If a line of the records holds the word "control", copy it out.

- _SOURCE DATA_
_ _ _ _ _
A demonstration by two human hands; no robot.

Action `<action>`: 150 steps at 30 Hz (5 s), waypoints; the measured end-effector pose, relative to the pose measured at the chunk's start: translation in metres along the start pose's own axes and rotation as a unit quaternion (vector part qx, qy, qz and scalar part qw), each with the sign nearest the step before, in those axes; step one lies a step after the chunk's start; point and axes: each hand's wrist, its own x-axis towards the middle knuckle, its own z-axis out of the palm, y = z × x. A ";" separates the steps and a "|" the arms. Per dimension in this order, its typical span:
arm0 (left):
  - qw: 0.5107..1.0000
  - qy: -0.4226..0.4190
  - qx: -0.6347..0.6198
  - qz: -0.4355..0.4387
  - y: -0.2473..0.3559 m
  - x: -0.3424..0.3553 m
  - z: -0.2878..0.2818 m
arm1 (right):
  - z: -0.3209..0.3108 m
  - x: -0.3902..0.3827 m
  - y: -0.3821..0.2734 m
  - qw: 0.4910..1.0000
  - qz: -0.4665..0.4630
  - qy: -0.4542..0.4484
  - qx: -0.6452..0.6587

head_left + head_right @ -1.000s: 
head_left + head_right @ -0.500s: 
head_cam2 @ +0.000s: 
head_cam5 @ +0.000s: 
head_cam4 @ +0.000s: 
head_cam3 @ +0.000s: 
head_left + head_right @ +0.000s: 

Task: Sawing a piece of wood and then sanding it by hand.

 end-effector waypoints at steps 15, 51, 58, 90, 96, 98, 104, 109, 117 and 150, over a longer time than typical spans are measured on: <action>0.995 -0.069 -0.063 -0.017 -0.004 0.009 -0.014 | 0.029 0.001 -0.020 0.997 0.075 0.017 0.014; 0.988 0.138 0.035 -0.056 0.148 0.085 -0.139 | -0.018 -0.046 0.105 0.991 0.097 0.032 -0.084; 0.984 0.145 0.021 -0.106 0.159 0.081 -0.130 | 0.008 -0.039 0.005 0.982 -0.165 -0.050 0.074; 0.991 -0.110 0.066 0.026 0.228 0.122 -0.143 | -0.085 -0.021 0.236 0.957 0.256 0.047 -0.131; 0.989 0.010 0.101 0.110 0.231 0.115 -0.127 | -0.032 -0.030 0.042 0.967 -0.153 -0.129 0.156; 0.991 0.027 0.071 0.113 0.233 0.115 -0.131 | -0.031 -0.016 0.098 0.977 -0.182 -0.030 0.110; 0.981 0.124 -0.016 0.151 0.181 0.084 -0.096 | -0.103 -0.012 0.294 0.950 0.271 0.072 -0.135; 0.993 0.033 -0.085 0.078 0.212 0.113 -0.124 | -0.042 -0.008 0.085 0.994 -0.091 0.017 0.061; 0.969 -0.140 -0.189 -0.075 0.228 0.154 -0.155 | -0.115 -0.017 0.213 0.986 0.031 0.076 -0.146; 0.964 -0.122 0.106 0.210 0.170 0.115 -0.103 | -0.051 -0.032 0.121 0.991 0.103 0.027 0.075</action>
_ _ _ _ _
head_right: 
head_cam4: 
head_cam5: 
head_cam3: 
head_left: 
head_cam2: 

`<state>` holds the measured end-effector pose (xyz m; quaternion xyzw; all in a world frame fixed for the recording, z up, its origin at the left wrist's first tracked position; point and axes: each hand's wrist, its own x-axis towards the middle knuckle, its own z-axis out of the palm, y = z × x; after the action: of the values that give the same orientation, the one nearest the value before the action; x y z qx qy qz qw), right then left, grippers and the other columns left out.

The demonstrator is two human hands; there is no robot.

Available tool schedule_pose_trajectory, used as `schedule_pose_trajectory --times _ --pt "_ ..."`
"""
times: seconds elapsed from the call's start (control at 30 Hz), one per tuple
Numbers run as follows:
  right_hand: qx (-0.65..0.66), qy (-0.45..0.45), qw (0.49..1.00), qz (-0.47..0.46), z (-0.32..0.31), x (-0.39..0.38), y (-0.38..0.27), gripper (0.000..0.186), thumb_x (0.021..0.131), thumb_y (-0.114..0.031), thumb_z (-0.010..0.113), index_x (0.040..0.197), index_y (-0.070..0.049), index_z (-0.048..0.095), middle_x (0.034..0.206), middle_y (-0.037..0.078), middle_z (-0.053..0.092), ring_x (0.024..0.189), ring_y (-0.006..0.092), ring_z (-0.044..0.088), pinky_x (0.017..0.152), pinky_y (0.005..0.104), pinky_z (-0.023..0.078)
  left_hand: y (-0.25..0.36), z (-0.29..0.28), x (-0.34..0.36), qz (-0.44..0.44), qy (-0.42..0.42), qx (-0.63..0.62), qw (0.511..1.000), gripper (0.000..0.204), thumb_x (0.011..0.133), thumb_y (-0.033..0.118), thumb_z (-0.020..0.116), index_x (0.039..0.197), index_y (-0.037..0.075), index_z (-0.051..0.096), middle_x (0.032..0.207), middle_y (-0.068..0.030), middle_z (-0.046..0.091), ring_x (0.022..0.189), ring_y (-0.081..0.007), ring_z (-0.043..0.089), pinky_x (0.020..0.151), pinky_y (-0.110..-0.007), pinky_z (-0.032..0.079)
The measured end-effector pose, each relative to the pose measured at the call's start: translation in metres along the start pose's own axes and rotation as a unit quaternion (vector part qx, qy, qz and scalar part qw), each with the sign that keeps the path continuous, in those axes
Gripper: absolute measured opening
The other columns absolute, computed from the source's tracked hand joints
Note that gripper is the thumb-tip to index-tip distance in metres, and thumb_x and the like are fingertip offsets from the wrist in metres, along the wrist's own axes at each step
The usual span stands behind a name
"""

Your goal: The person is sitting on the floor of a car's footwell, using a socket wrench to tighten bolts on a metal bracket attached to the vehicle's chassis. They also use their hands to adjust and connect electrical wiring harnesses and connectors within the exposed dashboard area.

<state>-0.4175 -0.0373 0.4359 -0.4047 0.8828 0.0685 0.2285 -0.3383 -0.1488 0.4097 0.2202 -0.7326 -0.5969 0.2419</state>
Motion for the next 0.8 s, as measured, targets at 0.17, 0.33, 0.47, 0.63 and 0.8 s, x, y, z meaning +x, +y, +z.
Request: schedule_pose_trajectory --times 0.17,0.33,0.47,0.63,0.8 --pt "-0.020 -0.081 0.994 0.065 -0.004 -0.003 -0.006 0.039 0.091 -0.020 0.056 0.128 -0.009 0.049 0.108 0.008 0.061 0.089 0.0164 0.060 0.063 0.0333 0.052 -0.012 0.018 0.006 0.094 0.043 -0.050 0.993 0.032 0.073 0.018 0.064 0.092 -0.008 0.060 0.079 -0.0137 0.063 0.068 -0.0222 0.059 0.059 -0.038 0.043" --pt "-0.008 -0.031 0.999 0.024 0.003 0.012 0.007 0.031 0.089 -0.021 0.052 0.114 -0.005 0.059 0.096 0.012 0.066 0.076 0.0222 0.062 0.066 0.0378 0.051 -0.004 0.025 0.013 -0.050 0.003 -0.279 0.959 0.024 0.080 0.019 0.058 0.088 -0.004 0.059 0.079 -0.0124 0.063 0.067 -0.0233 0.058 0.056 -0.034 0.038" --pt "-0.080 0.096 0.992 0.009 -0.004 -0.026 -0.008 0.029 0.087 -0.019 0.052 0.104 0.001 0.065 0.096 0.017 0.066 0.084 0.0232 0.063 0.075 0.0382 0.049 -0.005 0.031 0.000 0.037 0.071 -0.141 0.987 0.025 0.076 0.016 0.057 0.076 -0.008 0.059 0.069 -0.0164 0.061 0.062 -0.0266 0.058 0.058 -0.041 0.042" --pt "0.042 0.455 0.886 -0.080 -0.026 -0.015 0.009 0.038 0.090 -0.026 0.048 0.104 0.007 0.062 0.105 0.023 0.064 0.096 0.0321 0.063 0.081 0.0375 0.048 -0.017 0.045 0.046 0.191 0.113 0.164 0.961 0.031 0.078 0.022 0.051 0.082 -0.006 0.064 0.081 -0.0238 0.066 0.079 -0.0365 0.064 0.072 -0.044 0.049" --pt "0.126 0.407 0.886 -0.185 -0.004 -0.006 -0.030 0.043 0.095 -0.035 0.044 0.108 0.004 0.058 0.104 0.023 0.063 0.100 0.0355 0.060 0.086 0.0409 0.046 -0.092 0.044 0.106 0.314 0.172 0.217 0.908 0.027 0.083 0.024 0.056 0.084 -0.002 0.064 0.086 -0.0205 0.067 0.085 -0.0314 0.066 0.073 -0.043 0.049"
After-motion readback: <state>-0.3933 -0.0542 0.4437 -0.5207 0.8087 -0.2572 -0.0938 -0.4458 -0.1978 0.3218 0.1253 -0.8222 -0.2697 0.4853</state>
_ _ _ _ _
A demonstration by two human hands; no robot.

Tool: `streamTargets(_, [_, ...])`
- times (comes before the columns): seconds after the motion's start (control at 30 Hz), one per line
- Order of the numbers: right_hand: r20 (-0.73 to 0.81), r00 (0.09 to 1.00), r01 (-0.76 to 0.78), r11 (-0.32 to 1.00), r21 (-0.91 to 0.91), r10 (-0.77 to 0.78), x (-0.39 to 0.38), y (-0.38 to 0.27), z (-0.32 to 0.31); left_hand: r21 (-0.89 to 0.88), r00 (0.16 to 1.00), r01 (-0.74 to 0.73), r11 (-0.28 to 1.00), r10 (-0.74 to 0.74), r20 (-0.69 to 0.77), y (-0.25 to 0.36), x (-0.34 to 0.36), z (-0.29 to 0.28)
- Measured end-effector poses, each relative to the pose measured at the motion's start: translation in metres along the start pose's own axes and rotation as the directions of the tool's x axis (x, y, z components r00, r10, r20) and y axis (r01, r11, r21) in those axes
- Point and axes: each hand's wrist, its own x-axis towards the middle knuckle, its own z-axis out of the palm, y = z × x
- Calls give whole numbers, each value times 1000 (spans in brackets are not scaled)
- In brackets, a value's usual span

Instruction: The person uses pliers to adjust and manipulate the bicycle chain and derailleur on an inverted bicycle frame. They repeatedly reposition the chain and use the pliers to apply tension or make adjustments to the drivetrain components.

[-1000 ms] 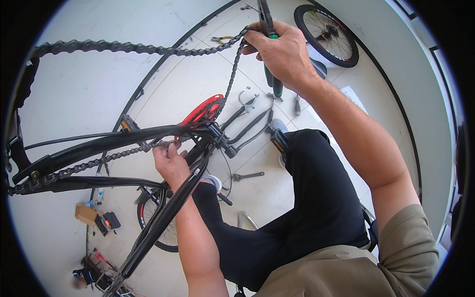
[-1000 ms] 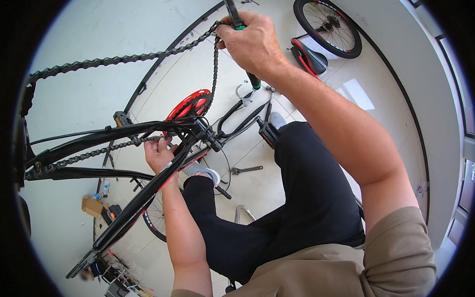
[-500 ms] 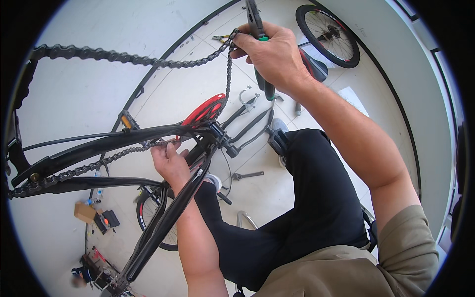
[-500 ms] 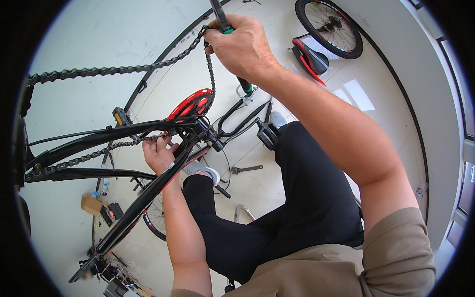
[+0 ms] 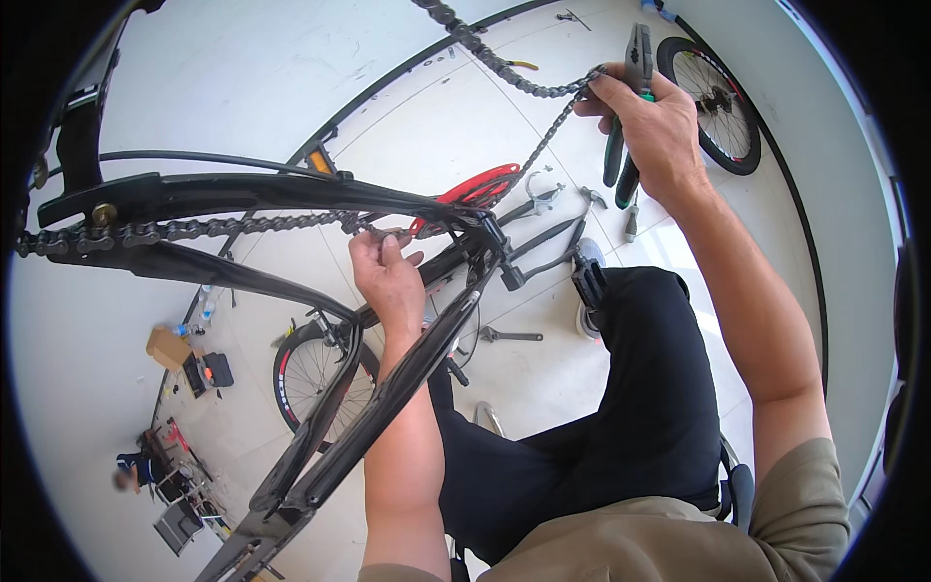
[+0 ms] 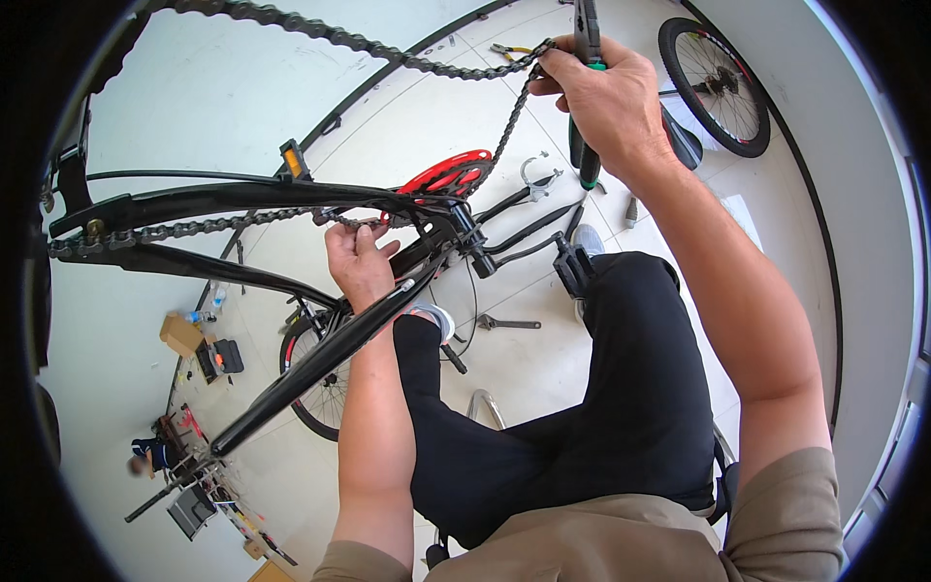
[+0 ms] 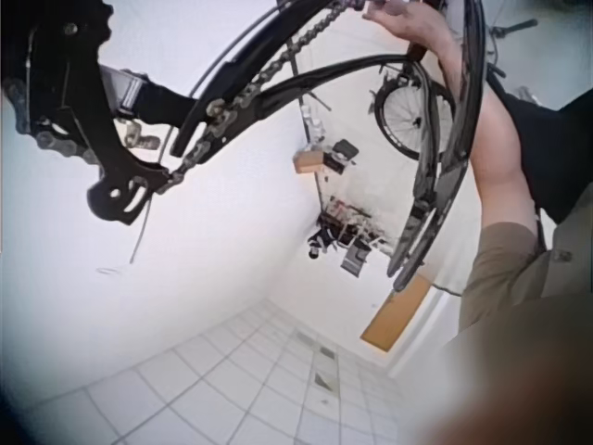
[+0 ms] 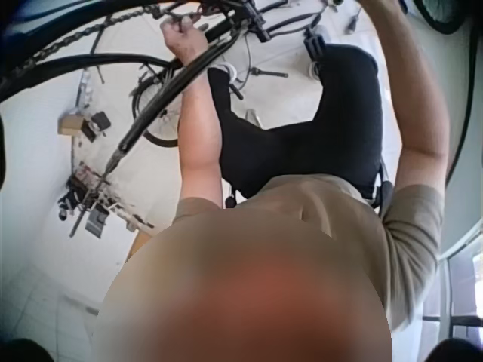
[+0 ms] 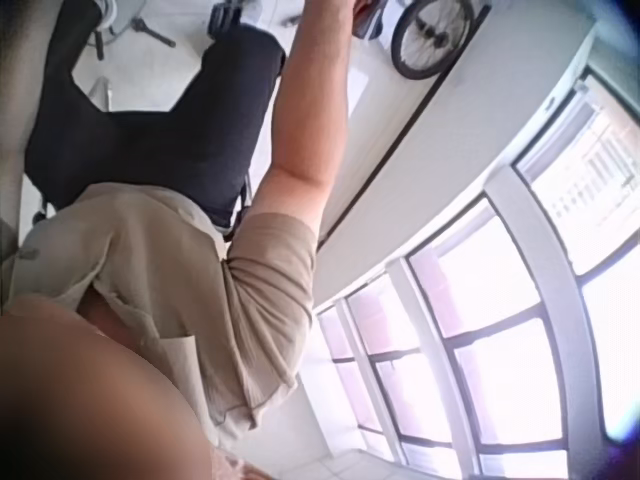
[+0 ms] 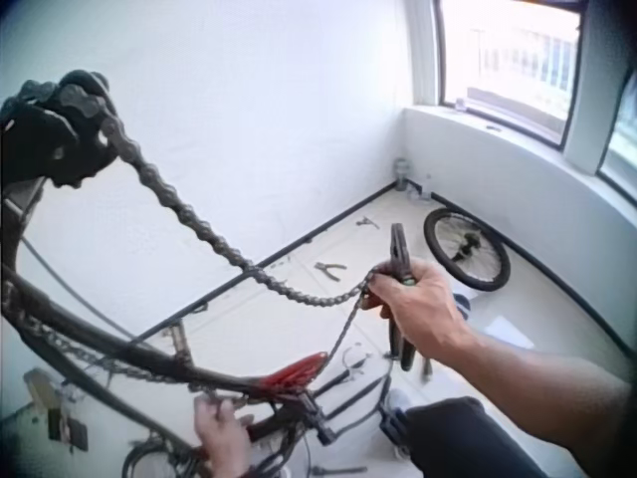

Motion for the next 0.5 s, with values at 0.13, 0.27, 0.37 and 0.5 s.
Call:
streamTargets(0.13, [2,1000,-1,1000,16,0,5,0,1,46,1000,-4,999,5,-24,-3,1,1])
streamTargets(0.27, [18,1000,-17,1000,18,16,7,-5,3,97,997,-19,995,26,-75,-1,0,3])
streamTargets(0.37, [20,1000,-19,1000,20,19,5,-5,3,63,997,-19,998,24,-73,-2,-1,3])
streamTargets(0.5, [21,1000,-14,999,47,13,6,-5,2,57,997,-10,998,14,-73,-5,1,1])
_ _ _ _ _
- _FINISHED TASK_
times: seconds elapsed from the call's start (control at 30 Hz), one per tuple
- times (comes before the columns): seconds after the motion's start (control at 30 Hz), one per line

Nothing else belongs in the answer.